For more information (in French only): fiche_info_ratios_comptables.pdf (95,6 kB)
The balance sheet provides a snapshot of your company’s assets. It summarizes, at a given point in time, the company’s assets and liabilities (which are, by definition, equal).
Assets refer to the resources available to the company to carry out its business. They are classified by degree of liquidity (i.e., availability) and broken down into current assets and fixed assets.
Liabilities represent claims against a company’s assets. They comprise equity and debt capital, and are ranked by seniority of the claims.
The rule of thumb is that the liquidity of assets should be consistent with the due dates of liabilities. In other words, current assets should be sufficient to cover short-term debt obligations (such as operating loans), and long-term liabilities (both debt and equity) should be sufficient to finance fixed assets.
Analyzing your accounts
There are different ways of analyzing your accounts, and the one or ones you use will depend on your goals, and the sector you are operating in and the market conditions. Here’s an overview of the main methods.
The aim here is to get an overview of how your company is changing over time. Each line item is analyzed individually over a specific period to try and spot patterns. By looking at trends over a given period, it is possible to understand what happened in the past, analyze the present and have a better idea of what could happen in the future.
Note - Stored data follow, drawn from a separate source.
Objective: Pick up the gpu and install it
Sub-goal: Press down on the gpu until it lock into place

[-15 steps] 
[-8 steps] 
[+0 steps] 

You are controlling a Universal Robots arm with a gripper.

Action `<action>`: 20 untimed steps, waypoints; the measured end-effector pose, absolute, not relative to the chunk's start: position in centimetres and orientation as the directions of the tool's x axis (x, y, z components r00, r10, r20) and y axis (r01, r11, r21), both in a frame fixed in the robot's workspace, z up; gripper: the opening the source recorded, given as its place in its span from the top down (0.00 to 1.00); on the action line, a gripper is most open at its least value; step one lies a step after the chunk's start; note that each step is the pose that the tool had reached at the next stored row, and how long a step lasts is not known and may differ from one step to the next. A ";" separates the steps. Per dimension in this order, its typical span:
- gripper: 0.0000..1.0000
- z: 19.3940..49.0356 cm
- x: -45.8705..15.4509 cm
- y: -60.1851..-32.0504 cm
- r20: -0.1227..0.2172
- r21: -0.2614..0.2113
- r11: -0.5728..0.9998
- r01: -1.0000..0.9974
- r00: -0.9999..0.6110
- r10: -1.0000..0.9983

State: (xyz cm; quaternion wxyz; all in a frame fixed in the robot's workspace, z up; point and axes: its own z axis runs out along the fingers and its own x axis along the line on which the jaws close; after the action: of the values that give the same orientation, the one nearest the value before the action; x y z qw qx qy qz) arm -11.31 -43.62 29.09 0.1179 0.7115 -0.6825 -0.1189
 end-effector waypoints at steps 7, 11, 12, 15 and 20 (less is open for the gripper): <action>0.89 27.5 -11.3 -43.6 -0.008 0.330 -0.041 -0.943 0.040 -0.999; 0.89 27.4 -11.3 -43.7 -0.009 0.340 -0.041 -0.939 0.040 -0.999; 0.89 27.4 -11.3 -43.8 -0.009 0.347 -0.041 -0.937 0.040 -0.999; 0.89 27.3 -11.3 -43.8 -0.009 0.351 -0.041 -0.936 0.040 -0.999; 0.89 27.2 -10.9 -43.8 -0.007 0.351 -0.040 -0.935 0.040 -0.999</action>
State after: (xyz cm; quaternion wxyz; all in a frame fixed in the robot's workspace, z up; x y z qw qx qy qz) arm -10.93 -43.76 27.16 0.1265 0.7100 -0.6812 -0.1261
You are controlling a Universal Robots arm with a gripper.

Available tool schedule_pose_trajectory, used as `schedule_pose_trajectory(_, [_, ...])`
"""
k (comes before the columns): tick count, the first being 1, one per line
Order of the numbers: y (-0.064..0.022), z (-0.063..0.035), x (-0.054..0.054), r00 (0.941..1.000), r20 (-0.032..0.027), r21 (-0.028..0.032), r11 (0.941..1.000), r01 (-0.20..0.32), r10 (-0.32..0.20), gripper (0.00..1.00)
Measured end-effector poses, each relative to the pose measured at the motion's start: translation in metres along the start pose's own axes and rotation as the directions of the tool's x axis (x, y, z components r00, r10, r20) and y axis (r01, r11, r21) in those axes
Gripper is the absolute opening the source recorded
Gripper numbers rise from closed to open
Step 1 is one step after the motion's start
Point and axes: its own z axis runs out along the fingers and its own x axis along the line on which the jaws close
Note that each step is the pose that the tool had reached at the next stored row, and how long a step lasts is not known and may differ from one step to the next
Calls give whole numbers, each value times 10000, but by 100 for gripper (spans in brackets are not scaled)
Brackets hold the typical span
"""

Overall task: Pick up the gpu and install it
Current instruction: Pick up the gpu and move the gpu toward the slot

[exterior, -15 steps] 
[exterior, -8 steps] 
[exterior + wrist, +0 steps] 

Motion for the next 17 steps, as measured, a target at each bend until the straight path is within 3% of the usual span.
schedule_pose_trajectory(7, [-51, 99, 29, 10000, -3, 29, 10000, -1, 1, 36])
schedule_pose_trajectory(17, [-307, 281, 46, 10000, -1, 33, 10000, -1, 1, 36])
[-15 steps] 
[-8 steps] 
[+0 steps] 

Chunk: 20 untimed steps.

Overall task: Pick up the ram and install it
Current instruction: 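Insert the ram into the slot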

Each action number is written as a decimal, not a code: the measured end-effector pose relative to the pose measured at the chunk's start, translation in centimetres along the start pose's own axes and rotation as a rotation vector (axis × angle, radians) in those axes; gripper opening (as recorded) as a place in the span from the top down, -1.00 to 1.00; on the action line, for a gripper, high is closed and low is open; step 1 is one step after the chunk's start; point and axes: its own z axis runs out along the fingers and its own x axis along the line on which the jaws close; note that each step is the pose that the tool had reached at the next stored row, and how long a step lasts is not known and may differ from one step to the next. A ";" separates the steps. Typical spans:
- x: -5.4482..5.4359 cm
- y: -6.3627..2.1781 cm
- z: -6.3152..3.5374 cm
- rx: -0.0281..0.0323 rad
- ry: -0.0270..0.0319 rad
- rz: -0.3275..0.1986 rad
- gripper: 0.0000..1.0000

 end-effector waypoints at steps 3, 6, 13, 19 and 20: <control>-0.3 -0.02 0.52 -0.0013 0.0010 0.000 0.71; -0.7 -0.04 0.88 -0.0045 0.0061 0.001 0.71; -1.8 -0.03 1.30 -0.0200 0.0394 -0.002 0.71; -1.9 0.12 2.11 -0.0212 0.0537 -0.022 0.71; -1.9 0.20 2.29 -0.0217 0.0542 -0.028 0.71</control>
This type of analysis aims to provide an overview of your company’s financial situation. It involves looking closely at the income statement, balance sheet and cash-flow statement and determining the weighting (as a %) of each item. Looking at each item on the income statement proportionally to turnover, for example, can help you to better understand the different margins (i.e., the commercial, operating and net margins).
A ratio shows the relationship between two amounts. The two amounts can come from the same statement (such as balance-sheet ratios) or be made up of items from different statements (such as profitability ratios). Ratios can be used to analyze financial profitability, economic profitability, leveraging, etc.
It can be useful to compare your company’s position to that of your competitors or to a sector benchmark. It is common to benchmark turnover, earnings, profitability, cash flows, capital expenditure, and working capital needs.
Cash flow analysis
This type of analysis looks at the various factors that affect the company’s cash position over a given period, which is usually a financial year. This is done by drawing up a cash-flow statement, which brings together all the relevant information on the three types of activities within a company – operations, investing and financing.